Description of common first-line AEDs in resource-limited settings.

Besides the AEDs in Table 1 which are commonly used in resource-limited settings, newer AEDs have been developed and are widely used in high-income countries; these include: gabapentin (GBP), topiramate (TPM), lamotrigine (LTG), levetiracetam (LEV), rufinamide (RFN), vigabatrin (VGB), oxcarbazepine (OXC), perampanel (PER), lacosamide (LCM) and eslicarbazepine acetate [36]. Although these are more expensive and less available in LMICs compared to the routine first-line AEDs, they are superior in achieving seizure control with relatively less side effects and fewer drug interactions.

Another essential component of epilepsy care in resource-limited settings is stigma reduction. In rural communities of Africa, PWE and their families are often stigmatized as a result of misconceptions regarding the origin and transmissibility of epilepsy [37]. Therefore, it is important that community awareness programs on epilepsy, as well as other interventions should be implemented to reduce stigma and facilitate the social rehabilitation of PWE [38].

3.2 Epilepsy in women of child-bearing age

In addition to seizures and related complications experienced by all PWE, women with epilepsy (WWE) require a more comprehensive management strategy that takes into account reproductive health needs [39]. Indeed, optimal seizure control is recommended to ensure positive health and gestational outcomes for these women. However, most of the first-line AED routinely used in Africa (Table 1) may reduce the efficacy of hormonal contraceptives [40] or increase the risk for foetal malformations if taken during pregnancy [41]. Therefore, a tailored management approach is recommended for WWE and should include the following components: regular evaluation of the treatment regimen/dose and adjustments if needed; contraception and pre-conceptual counseling; psychosocial support and stigma-reducing interventions to improve their self-esteem and quality of life [42].


4. Public health interventions for epilepsy

The high epilepsy burden, unequaled treatment gap, and low quality of life of PWE in low-income settings have been a global health concern during the pass decades. Following the launching of the Global Campaign Against Epilepsy in the early 2000s by the International League Against Epilepsy (ILAE) and International Bureau for Epilepsy (IBE), a number of epilepsy demonstration projects which used a primary healthcare approach were launched in five developing countries: China, Senegal, Zimbabwe, Brazil, and Argentina [43, 44]. In 2015, epilepsy was acknowledged as a major public health problem during the 68th World Health Assembly, and participating countries engaged to step care up epilepsy care [45]. Eventually, the Mental Health Gap Action Programme (mhGAP) enabled the development of evidence-based guidelines for managing neurological conditions including epilepsy in resource-limited settings [30].

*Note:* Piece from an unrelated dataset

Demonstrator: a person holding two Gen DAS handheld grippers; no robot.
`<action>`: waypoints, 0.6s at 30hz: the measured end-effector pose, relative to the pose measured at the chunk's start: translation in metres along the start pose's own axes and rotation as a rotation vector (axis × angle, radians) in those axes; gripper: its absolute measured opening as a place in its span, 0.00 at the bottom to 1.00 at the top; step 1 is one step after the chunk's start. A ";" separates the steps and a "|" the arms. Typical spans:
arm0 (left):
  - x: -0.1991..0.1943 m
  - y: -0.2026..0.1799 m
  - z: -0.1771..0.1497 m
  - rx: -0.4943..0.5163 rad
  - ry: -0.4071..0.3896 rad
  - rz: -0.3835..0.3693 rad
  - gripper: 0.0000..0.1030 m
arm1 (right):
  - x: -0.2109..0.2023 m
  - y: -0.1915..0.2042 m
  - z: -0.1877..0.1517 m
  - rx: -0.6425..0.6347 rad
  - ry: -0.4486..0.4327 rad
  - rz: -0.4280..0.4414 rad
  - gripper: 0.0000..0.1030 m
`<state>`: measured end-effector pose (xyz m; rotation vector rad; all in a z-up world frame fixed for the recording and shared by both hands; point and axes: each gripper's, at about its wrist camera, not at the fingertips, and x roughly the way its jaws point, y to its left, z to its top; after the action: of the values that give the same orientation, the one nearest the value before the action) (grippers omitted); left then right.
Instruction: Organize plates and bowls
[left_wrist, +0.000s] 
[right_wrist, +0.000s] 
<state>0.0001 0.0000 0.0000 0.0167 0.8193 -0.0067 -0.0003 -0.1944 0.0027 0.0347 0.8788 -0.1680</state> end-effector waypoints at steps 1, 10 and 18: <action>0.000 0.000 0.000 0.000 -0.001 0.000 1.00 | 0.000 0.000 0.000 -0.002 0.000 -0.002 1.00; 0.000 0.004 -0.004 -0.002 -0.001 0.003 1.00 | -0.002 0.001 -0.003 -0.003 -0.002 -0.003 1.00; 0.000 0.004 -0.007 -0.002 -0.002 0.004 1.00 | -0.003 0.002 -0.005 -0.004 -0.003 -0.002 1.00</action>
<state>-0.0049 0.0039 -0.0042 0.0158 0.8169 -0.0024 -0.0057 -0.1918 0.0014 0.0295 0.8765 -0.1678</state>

Outcomes from the various demonstration projects [46] as well as more recent studies in Guinea [28] and South Africa [47] are in favor of a community-based approach whereby local non-specialized staff and community health workers cater for the PWE. Phenobarbital, a cheap and available first-line AED, is the WHO’s recommended molecule of choice for large scale epilepsy treatment [48]. Another important public health component in epilepsy is education and information campaigns, aimed at reducing the epilepsy-related stigma and its consequences on the quality of life of the PWE [32, 46].


5. Conclusion

Epilepsy remains a common neurological disorder with a wide clinical spectrum and a panoply of etiologies. Consensual diagnostic and therapeutic approaches have been established for epilepsy and they constantly evolve as more aspects of this condition are being uncovered by science. LMICs are the most affected by epilepsy, and should therefore be prioritized for interventions aimed at reducing the epilepsy burden.



I will like to thank the Global Health Institute of the University of Antwerp and the Brain Research Africa Initiative (BRAIN) Cameroon for their mentorship and support during my PhD project on epilepsy in Africa.


Conflict of interest

The author declares he has no conflict of interest.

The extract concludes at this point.